Étage 3 : une plateforme d’adressage

La Liste d’Attente Commune (LAC) a pour but de mettre en relation le ou la demandeur·euse avec un·e orthophoniste de son secteur. Cela peut notamment être à l’issue de la régulation, si l’orthophoniste-régulateur·rice a déterminé un besoin de bilan orthophonique, et si l’appelant·e le souhaite. La LAC est un outil de gestion qui vise à réduire le temps administratif pour les orthophonistes, en facilitant la gestion des demandes de rendez-vous, tout en évitant les demandes doublons dues à la superposition des listes d’attente personnelles. Elle représente aussi un outil permettant aux patients d’effectuer une demande unique de rendez-vous auprès des orthophonistes de leur secteur, afin de limiter le renoncement aux soins.

Aller plus loin

Cette plateforme de liste d’attente commune, utilisée par plus de 40 % des orthophonistes, a recueilli plus de 220 000 inscriptions depuis sa création en septembre 2022. Mais à ce jour, seules 6 régions sont concernées par le dispositif de régulation et le reste de la population patiente.

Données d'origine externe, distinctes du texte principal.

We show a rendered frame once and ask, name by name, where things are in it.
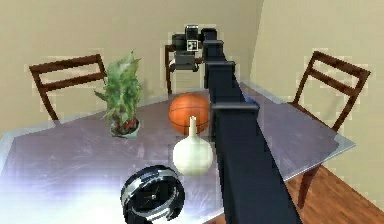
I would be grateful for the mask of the glass dining table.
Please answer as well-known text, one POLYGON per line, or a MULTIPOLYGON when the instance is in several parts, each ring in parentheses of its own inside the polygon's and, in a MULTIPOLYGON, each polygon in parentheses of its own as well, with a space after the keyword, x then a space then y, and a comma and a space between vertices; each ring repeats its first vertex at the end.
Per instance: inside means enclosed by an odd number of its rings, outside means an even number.
MULTIPOLYGON (((258 123, 284 180, 351 149, 354 142, 261 87, 243 91, 260 105, 258 123)), ((139 108, 133 139, 111 136, 100 113, 42 124, 0 140, 0 224, 125 224, 120 191, 135 172, 172 165, 181 140, 169 103, 139 108)))

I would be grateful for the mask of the brown wooden chair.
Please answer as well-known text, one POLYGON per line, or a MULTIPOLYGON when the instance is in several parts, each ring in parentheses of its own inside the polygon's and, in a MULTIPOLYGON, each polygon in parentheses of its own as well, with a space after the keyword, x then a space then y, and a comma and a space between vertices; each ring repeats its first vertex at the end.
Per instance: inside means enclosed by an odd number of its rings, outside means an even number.
POLYGON ((55 124, 59 124, 60 120, 48 98, 48 95, 47 95, 48 92, 71 87, 71 86, 81 85, 88 82, 102 80, 106 77, 105 67, 100 54, 77 57, 72 59, 65 59, 65 60, 43 63, 38 65, 31 65, 29 67, 29 70, 32 74, 33 80, 36 84, 36 87, 38 89, 42 102, 48 114, 50 115, 51 119, 55 124), (84 76, 77 76, 77 77, 68 78, 68 79, 50 82, 50 83, 43 83, 40 77, 41 74, 70 69, 70 68, 76 68, 76 67, 91 65, 91 64, 97 64, 99 71, 96 73, 87 74, 84 76))
POLYGON ((340 115, 336 119, 335 123, 331 126, 331 129, 337 132, 342 126, 342 124, 344 123, 349 113, 351 112, 353 106, 355 105, 355 102, 358 96, 360 95, 370 74, 371 74, 370 71, 360 68, 349 62, 343 61, 341 59, 337 59, 333 56, 327 55, 320 51, 314 51, 308 63, 308 66, 304 71, 303 77, 299 83, 294 100, 290 102, 290 105, 298 109, 302 113, 310 116, 312 119, 317 120, 318 122, 324 124, 322 120, 317 118, 314 114, 312 114, 311 112, 309 112, 307 109, 305 109, 303 106, 299 104, 299 100, 304 90, 306 81, 308 80, 309 77, 313 77, 318 81, 322 82, 323 84, 326 84, 329 87, 332 87, 333 89, 338 90, 339 92, 348 96, 348 101, 344 106, 343 110, 341 111, 340 115), (357 78, 358 79, 357 84, 354 87, 348 86, 347 84, 343 84, 340 81, 337 81, 335 78, 332 78, 316 70, 314 68, 314 64, 316 61, 322 62, 328 66, 331 66, 335 69, 338 69, 344 73, 347 73, 348 75, 351 75, 357 78))
POLYGON ((167 93, 172 93, 171 73, 175 70, 191 70, 197 72, 203 63, 202 57, 195 57, 194 53, 177 50, 174 44, 167 44, 164 49, 164 66, 167 93))

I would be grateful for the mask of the black round clock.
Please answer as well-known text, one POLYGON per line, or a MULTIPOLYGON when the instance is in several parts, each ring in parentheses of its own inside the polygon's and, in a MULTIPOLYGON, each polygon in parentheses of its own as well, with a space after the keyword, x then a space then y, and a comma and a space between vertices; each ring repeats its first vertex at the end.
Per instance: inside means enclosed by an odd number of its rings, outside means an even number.
POLYGON ((126 224, 153 224, 175 219, 183 209, 185 191, 176 172, 164 165, 143 168, 133 174, 120 196, 126 224))

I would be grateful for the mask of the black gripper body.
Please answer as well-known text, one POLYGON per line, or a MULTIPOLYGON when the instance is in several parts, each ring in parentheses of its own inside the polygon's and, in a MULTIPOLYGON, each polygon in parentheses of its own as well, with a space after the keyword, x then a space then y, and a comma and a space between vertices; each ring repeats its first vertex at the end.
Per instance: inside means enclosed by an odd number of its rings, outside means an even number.
POLYGON ((174 47, 174 58, 169 62, 171 72, 175 70, 198 71, 195 62, 195 53, 198 51, 199 34, 174 34, 172 46, 174 47))

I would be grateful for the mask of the white round vase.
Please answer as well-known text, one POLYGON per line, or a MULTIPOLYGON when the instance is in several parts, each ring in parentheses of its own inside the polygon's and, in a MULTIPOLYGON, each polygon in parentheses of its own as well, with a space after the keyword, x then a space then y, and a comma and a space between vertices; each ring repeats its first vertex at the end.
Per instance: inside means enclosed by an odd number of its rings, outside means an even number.
POLYGON ((184 176, 201 176, 213 163, 211 144, 197 134, 197 118, 189 118, 188 136, 176 143, 173 164, 184 176))

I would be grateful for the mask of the orange basketball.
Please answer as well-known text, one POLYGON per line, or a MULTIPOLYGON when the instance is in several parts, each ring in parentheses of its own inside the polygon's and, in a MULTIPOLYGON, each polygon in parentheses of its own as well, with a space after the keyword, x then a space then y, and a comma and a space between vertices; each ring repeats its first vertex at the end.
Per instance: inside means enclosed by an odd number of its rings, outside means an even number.
POLYGON ((197 132, 204 131, 209 124, 209 101, 196 93, 184 93, 177 96, 169 107, 169 119, 172 127, 182 135, 187 135, 190 117, 196 118, 197 132))

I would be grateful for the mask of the green house plant in pot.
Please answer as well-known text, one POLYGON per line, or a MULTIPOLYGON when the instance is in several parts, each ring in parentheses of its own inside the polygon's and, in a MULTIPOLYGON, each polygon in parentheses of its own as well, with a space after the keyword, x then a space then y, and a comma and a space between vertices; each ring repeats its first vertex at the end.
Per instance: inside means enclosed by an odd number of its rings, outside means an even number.
POLYGON ((113 137, 135 138, 141 123, 137 118, 137 105, 141 99, 142 86, 137 77, 140 58, 130 51, 126 56, 110 63, 104 78, 104 92, 94 94, 106 102, 104 118, 110 124, 113 137))

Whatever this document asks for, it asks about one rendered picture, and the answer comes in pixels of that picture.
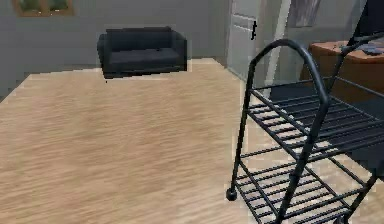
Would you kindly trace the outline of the brown wooden table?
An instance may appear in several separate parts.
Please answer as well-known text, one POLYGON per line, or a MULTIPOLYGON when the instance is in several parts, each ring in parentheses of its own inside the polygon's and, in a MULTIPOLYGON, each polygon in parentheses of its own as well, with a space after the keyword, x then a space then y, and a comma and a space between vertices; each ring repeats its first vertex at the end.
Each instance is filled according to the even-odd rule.
MULTIPOLYGON (((346 41, 312 43, 308 51, 324 77, 331 77, 335 70, 341 46, 346 41)), ((363 86, 384 95, 384 53, 378 56, 366 55, 362 50, 349 53, 340 68, 331 95, 348 103, 376 98, 376 95, 360 88, 363 86)))

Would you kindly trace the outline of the pale grey room door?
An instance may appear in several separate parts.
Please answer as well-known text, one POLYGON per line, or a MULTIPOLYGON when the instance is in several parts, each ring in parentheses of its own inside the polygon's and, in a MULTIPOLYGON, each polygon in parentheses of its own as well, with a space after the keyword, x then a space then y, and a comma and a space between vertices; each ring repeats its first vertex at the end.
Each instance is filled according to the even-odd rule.
POLYGON ((256 37, 251 40, 253 21, 257 21, 258 27, 259 15, 263 9, 264 0, 232 0, 227 68, 243 81, 247 79, 248 66, 256 52, 257 28, 256 37))

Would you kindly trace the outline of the grey framed wall picture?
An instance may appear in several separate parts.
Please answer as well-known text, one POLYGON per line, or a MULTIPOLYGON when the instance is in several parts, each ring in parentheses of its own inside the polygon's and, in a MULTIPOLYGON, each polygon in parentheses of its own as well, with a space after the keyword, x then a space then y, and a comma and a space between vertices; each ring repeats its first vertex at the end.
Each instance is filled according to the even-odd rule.
POLYGON ((288 26, 311 27, 315 23, 321 0, 291 0, 288 26))

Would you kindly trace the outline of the dark blue sofa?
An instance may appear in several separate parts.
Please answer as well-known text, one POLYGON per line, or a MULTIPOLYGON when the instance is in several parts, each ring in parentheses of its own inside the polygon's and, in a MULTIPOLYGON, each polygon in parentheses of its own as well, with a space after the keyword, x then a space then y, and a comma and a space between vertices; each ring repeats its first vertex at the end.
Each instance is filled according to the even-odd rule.
POLYGON ((97 52, 105 79, 187 70, 187 39, 169 26, 107 29, 97 52))

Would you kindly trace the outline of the dark grey flat object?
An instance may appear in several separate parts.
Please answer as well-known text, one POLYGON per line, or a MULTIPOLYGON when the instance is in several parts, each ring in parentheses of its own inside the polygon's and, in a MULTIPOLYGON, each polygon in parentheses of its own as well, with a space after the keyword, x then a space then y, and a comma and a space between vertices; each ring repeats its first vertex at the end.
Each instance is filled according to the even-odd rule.
POLYGON ((383 42, 373 42, 363 44, 359 47, 366 55, 378 56, 384 53, 384 43, 383 42))

C’est dire s’il est urgent de continuer à conseiller, à réguler les demandes, à informer les usagers, à fournir des recommandations de prévention et à orienter vers les bons professionnels, en particulier lorsque des examens complémentaires sont nécessaires.

C’est dire s’il est urgent aussi de pouvoir généraliser cette régulation, pour que tous les usagers du système de santé puissent trouver une écoute, un accueil par les professionnels de santé les plus à même de juger de leurs besoins : les orthophonistes eux-mêmes.

C’est dire s’il est urgent de libérer du temps médecin en évitant une consultation chronophage mais non nécessaire pour la rédaction d’une prescription, alors que l’accès direct se développe pour les orthophonistes et que la réponse aux demandes qui relèvent de notre champ de compétences doit rester notre priorité, en coordination avec les médecins.

C’est dire s’il est urgent d’inventer le parcours de soins en orthophonie de demain, main dans la main avec nos patients, pour les accompagner d’un bout à l’autre de leurs besoins de soins.